■ Brief ■
Please copy every line with the string "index" from the entries below.
_ _ _ _ _ _ _
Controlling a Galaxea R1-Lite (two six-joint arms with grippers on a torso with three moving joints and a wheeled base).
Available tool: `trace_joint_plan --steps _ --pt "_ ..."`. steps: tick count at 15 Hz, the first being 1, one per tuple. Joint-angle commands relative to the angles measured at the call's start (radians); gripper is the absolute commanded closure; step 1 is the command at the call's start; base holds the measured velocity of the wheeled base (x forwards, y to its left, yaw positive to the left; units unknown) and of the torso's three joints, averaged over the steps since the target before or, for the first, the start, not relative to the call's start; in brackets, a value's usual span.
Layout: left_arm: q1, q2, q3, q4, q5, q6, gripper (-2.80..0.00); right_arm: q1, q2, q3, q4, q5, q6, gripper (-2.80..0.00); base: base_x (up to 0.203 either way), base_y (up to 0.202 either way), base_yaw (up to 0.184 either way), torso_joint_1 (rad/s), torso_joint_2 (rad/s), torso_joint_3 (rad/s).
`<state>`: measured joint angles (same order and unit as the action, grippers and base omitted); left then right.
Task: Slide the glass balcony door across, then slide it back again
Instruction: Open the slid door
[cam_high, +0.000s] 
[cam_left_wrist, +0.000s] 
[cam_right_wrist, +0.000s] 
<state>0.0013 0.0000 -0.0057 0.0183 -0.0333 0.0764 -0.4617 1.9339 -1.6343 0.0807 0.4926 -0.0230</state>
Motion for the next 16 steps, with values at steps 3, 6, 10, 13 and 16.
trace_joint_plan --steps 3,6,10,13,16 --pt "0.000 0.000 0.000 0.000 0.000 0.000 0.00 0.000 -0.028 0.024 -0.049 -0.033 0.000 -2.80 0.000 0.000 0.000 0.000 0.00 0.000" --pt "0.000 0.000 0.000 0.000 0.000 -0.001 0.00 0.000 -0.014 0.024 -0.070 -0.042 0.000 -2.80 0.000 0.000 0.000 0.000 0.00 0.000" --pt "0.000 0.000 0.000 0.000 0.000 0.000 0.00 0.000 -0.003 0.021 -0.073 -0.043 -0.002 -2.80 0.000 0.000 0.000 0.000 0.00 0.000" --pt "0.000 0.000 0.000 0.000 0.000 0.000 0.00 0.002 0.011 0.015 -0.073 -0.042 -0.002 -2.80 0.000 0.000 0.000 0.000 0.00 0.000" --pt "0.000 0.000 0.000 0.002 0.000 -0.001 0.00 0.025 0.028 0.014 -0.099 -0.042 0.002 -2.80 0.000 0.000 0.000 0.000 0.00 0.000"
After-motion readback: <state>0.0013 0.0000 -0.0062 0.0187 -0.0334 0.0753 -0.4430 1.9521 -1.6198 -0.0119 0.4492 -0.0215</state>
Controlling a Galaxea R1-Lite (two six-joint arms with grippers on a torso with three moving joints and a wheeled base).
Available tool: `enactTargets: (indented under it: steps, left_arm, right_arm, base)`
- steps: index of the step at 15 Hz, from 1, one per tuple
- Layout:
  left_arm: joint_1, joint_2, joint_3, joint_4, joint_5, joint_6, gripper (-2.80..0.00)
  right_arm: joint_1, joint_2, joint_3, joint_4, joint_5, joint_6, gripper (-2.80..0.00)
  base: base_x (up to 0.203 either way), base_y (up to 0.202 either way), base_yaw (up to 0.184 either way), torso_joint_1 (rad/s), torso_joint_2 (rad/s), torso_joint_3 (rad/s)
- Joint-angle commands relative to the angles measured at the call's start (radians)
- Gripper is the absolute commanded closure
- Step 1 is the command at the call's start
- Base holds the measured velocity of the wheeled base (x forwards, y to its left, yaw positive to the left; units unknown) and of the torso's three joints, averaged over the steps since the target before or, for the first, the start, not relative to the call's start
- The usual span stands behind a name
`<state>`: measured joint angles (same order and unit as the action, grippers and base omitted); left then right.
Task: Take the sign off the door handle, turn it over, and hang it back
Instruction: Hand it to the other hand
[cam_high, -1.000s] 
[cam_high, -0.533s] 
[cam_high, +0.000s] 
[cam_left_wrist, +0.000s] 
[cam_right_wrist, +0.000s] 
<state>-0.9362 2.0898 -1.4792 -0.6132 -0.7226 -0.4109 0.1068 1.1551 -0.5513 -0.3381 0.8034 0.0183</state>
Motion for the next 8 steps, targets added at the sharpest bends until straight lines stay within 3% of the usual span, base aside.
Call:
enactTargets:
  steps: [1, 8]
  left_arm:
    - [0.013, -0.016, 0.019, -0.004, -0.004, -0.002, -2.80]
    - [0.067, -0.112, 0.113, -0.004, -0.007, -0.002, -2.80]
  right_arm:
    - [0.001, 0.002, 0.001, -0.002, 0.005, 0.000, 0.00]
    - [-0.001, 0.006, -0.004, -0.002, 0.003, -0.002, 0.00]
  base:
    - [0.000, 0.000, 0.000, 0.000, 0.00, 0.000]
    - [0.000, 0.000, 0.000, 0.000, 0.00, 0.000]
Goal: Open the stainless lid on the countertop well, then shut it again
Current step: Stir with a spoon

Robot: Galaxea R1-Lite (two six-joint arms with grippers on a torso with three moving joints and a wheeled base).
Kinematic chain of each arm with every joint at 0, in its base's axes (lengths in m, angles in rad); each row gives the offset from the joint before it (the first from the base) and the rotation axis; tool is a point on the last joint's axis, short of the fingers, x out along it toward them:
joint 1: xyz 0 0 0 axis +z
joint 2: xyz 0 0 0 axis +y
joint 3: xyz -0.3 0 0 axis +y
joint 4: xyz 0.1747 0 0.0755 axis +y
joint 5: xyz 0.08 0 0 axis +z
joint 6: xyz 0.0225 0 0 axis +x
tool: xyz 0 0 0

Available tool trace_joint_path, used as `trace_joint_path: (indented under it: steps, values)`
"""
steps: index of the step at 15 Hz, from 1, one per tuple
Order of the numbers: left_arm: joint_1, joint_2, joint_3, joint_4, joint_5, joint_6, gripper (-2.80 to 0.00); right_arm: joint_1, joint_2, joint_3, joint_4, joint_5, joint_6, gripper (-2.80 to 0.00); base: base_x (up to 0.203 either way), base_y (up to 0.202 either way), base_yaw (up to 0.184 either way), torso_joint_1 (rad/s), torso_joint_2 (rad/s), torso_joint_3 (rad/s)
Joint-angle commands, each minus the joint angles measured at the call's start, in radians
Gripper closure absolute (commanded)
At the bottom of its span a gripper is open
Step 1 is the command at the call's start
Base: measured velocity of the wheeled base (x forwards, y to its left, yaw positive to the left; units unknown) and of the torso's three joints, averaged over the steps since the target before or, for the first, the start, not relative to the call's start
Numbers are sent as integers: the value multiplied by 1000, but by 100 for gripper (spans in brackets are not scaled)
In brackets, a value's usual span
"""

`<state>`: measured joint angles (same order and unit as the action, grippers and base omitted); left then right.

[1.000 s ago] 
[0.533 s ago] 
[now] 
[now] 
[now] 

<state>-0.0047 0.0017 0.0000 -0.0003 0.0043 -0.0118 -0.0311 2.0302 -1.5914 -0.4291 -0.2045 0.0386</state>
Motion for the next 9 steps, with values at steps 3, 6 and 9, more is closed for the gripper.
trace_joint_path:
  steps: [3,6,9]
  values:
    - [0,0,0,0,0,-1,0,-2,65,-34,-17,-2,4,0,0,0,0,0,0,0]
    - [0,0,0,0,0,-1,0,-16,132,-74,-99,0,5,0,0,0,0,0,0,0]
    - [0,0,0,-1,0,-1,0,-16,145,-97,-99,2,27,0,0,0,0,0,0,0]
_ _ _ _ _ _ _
■ Reply ■
- steps: index of the step at 15 Hz, from 1, one per tuple
steps: index of the step at 15 Hz, from 1, one per tuple

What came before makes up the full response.